Give a verbatim copy of the data, leaving the pictures out.
:::
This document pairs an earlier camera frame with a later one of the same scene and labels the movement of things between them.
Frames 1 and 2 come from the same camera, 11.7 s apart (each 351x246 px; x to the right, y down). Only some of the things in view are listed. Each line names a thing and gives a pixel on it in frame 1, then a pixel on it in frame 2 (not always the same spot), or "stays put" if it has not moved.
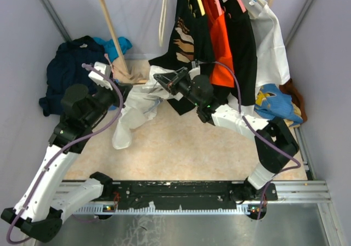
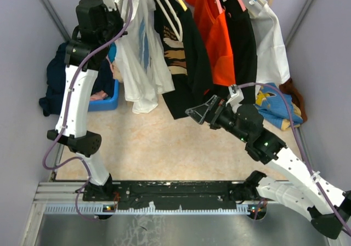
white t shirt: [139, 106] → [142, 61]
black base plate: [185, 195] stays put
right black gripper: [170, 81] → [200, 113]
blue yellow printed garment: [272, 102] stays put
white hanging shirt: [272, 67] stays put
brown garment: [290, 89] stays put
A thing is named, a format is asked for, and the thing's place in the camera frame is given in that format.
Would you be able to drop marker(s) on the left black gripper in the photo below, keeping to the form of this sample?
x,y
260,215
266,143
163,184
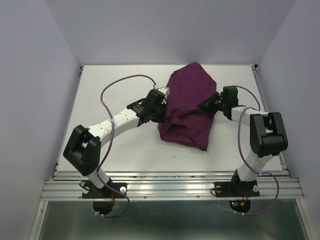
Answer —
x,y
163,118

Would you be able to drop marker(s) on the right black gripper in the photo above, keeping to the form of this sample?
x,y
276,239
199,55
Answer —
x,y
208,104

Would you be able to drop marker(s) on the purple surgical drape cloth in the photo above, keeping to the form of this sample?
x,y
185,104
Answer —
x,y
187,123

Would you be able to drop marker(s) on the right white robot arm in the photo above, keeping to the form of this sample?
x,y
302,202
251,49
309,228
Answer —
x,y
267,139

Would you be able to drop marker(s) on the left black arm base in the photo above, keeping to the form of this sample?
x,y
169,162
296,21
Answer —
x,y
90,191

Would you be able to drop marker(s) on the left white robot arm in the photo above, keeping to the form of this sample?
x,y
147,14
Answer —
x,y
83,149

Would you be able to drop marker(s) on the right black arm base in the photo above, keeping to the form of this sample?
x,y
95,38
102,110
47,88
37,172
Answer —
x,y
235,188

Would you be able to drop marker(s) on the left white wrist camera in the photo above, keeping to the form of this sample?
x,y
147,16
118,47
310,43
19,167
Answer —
:::
Result:
This document pairs an earlier camera frame with a later one of the same scene and labels the movement of things between them.
Frames 1 and 2 come from the same camera, 11.7 s apart (each 351x246 px; x to the right, y down). Only some of the things in view are listed. Each line names a thing and gives a pixel on it in frame 1, then a pixel on it in frame 2 (not always the same spot), or "stays put" if it has not moved.
white t shirt: [139, 106] → [142, 61]
black base plate: [185, 195] stays put
right black gripper: [170, 81] → [200, 113]
blue yellow printed garment: [272, 102] stays put
white hanging shirt: [272, 67] stays put
brown garment: [290, 89] stays put
A thing is named, a format is asked for, and the thing's place in the camera frame is given in that format.
Would you be able to drop marker(s) on the left black gripper in the photo below, keeping to the form of this sample?
x,y
260,215
266,143
163,184
Answer —
x,y
163,118

Would you be able to drop marker(s) on the right black gripper in the photo above, keeping to the form of this sample?
x,y
276,239
199,55
Answer —
x,y
208,104

Would you be able to drop marker(s) on the purple surgical drape cloth in the photo above, keeping to the form of this sample?
x,y
185,104
Answer —
x,y
187,123

Would you be able to drop marker(s) on the right white robot arm in the photo above, keeping to the form of this sample?
x,y
302,202
251,49
309,228
Answer —
x,y
267,139

Would you be able to drop marker(s) on the left black arm base in the photo above, keeping to the form of this sample?
x,y
169,162
296,21
Answer —
x,y
90,191

Would you be able to drop marker(s) on the left white robot arm in the photo above, keeping to the form of this sample?
x,y
147,14
Answer —
x,y
83,149

Would you be able to drop marker(s) on the right black arm base in the photo above, keeping to the form of this sample?
x,y
95,38
102,110
47,88
37,172
Answer —
x,y
235,188

Would you be able to drop marker(s) on the left white wrist camera in the photo above, keeping to the form of this sample?
x,y
147,16
118,47
310,43
19,167
Answer —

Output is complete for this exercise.